Data for processing START

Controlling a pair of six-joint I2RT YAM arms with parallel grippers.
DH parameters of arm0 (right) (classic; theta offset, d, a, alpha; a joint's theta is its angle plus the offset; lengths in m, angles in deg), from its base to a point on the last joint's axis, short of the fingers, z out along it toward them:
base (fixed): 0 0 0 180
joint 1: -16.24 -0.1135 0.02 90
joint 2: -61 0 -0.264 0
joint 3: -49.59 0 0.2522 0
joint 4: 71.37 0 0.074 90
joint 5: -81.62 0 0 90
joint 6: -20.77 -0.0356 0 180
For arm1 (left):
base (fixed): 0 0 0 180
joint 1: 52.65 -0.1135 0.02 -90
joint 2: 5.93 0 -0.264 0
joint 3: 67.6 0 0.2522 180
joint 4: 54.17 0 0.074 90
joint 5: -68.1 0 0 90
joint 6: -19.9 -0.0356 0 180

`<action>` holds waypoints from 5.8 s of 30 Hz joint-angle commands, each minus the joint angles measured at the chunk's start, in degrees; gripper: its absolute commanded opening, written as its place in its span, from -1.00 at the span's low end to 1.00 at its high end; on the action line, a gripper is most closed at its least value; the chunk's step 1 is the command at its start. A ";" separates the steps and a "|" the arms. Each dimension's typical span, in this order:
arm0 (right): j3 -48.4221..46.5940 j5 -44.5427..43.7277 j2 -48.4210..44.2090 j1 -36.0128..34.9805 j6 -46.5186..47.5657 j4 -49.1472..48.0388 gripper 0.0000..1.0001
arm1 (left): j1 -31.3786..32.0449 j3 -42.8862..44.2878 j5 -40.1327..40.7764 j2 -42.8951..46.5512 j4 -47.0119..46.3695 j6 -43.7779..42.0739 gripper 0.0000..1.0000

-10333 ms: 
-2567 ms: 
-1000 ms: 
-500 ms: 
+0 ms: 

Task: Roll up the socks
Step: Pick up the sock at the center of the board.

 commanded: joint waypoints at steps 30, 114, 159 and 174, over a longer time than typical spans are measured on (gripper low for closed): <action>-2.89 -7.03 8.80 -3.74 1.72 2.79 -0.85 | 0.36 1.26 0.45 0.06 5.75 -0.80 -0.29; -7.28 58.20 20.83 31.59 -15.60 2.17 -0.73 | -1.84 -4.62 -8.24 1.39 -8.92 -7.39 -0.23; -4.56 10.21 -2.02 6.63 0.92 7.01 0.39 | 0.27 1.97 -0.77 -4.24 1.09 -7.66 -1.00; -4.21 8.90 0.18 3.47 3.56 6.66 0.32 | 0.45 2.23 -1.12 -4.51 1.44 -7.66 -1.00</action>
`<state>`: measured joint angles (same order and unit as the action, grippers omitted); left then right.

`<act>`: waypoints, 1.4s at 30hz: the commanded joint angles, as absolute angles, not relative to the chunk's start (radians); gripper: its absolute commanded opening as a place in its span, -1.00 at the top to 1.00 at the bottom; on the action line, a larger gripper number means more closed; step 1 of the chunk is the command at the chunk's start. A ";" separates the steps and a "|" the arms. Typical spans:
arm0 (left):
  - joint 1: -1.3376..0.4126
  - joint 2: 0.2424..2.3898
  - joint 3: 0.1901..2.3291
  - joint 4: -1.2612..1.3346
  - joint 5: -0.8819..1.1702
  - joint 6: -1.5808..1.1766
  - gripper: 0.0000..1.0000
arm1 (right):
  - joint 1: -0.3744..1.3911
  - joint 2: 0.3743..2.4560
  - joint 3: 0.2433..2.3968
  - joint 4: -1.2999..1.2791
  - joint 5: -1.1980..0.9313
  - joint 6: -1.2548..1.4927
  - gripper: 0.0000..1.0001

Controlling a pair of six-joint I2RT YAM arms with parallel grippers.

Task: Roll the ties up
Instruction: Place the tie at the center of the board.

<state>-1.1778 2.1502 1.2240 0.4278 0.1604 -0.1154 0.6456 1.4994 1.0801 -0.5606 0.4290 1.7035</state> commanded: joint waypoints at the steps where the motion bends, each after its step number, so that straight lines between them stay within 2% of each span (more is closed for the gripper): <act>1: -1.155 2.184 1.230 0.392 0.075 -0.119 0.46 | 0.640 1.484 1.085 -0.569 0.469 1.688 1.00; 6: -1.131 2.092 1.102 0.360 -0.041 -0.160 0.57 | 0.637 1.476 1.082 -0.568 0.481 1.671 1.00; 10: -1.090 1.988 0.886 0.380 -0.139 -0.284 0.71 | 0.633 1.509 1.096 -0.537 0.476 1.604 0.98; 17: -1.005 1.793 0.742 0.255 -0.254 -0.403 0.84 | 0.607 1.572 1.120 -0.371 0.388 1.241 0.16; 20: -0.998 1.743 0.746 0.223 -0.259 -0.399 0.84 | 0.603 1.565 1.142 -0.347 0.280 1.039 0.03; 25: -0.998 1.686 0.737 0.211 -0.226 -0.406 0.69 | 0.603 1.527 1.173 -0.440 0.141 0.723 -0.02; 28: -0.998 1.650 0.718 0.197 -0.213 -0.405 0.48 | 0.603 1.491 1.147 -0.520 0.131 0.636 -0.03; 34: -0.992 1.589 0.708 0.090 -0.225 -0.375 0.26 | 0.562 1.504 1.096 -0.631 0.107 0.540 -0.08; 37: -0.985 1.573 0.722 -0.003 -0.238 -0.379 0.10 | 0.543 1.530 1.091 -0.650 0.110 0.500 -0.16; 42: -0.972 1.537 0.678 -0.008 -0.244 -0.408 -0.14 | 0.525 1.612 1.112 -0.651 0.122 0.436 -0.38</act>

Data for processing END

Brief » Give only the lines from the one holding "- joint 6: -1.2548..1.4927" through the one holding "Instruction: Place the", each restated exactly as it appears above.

Solution »
  - joint 6: -1.2548..1.4927
  - gripper: 0.0000..1.0001

Controlling a pair of six-joint I2RT YAM arms with parallel grippers.

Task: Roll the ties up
Instruction: Place the tie at the center of the board.

No more output is expected for this exercise.